Directions for this task:
Search the material for the string "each", then return every line where it is found.

⟨

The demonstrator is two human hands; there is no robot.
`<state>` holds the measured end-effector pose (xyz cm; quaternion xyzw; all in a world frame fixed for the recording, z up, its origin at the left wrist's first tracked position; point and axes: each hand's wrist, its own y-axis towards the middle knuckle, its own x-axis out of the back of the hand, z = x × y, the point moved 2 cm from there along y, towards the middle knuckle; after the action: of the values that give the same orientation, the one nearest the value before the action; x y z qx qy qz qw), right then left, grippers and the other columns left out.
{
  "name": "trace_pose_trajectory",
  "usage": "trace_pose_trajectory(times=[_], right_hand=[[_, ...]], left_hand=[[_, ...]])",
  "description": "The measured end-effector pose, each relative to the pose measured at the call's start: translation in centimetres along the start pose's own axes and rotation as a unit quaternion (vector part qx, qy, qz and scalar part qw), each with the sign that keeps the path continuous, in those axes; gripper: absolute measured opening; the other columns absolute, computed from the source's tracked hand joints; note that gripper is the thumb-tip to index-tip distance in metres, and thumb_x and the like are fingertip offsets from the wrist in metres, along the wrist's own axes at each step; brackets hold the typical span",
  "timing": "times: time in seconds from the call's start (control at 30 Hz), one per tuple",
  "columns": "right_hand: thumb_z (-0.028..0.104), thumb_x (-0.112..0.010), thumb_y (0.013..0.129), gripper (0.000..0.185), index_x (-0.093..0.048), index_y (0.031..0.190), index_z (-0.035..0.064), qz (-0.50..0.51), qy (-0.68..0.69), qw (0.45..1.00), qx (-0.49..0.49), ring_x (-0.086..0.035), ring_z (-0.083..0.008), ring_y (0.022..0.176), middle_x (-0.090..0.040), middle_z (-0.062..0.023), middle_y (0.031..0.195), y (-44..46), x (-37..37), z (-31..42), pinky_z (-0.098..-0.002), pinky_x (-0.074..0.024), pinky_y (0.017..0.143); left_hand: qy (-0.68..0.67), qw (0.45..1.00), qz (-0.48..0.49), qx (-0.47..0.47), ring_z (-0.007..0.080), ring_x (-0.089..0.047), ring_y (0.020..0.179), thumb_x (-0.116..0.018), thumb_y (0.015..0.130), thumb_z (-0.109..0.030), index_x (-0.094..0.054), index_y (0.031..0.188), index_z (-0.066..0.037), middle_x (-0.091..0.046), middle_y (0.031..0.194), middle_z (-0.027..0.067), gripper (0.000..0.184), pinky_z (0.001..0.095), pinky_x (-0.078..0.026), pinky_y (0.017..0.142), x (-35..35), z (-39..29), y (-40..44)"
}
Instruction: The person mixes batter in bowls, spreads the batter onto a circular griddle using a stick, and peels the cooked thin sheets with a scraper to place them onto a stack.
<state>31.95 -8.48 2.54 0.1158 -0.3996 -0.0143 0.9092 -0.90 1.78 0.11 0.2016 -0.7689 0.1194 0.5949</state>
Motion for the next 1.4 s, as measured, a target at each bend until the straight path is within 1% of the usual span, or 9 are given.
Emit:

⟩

Response below:
`<state>` holds the measured end-effector pose (xyz cm; quaternion xyzw; all in a world frame fixed for the recording, z up, its origin at the left wrist's first tracked position; point and axes: each hand's wrist, its own y-axis towards the middle knuckle, its own x-axis out of the back of the hand, z = x × y, the point moved 2 cm from there along y, towards the middle knuckle; after the action: of the values that give the same orientation, the one nearest the value before the action; x y z qx qy qz qw), right then left, grippers and the other columns left out.
  "description": "The measured end-effector pose, each relative to the pose measured at the call's start: translation in centimetres along the start pose's own axes and rotation as a unit quaternion (vector part qx, qy, qz and scalar part qw), each with the sign that keeps the path continuous, in those axes; gripper: absolute measured opening; the other columns absolute, computed from the source's tracked hand joints; note that gripper is the thumb-tip to index-tip distance in metres, and thumb_x and the like are fingertip offsets from the wrist in metres, along the wrist's own axes at each step; brackets hold the typical span",
Motion for the next 1.4 s, as measured, a target at each bend until the straight path is within 1% of the usual span, or 9 are given.

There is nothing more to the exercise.